PROMPT:
For the data that follows, report how many lines include the string "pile", and write the number alone.

========================================

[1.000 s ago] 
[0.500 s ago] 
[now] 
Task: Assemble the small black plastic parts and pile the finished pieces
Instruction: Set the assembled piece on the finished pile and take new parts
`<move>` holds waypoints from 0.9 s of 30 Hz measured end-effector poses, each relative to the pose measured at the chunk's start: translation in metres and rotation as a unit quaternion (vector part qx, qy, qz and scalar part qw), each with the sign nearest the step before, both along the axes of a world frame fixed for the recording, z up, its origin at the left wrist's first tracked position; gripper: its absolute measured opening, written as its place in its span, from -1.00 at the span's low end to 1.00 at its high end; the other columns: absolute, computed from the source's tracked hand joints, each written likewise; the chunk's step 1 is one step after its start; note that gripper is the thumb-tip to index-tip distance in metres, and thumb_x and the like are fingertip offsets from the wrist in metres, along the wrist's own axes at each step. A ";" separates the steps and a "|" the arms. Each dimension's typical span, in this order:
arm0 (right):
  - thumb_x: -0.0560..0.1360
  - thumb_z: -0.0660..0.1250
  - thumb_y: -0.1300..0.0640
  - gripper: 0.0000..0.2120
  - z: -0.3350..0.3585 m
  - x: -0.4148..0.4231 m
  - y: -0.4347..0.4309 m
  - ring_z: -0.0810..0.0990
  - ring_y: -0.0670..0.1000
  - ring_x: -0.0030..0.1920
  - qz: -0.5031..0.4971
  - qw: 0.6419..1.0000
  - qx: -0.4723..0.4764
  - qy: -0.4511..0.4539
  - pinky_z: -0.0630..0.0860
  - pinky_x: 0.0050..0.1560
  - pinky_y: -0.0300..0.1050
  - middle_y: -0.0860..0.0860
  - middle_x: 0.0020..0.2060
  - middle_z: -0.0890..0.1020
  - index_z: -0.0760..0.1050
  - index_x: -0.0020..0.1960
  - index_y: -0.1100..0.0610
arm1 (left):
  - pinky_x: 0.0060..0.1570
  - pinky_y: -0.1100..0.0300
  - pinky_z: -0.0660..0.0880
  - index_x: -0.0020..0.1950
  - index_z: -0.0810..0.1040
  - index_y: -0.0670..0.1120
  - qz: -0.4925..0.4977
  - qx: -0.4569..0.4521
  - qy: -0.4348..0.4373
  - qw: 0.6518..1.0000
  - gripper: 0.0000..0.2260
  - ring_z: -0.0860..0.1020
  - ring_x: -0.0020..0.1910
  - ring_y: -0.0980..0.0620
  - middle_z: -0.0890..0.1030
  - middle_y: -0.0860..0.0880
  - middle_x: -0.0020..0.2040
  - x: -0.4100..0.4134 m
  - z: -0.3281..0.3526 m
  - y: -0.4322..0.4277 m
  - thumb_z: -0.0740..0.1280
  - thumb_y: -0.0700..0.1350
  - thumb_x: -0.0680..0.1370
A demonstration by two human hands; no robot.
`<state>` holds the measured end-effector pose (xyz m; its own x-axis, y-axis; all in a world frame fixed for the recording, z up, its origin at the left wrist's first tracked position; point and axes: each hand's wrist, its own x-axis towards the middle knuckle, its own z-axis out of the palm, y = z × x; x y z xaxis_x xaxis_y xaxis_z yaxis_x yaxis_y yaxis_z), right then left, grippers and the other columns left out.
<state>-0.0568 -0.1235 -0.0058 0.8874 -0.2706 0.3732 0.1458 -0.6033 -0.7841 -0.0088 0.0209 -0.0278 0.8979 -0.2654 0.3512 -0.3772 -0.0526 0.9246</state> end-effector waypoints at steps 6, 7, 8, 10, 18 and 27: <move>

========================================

SOLUTION FOR THIS TASK:
2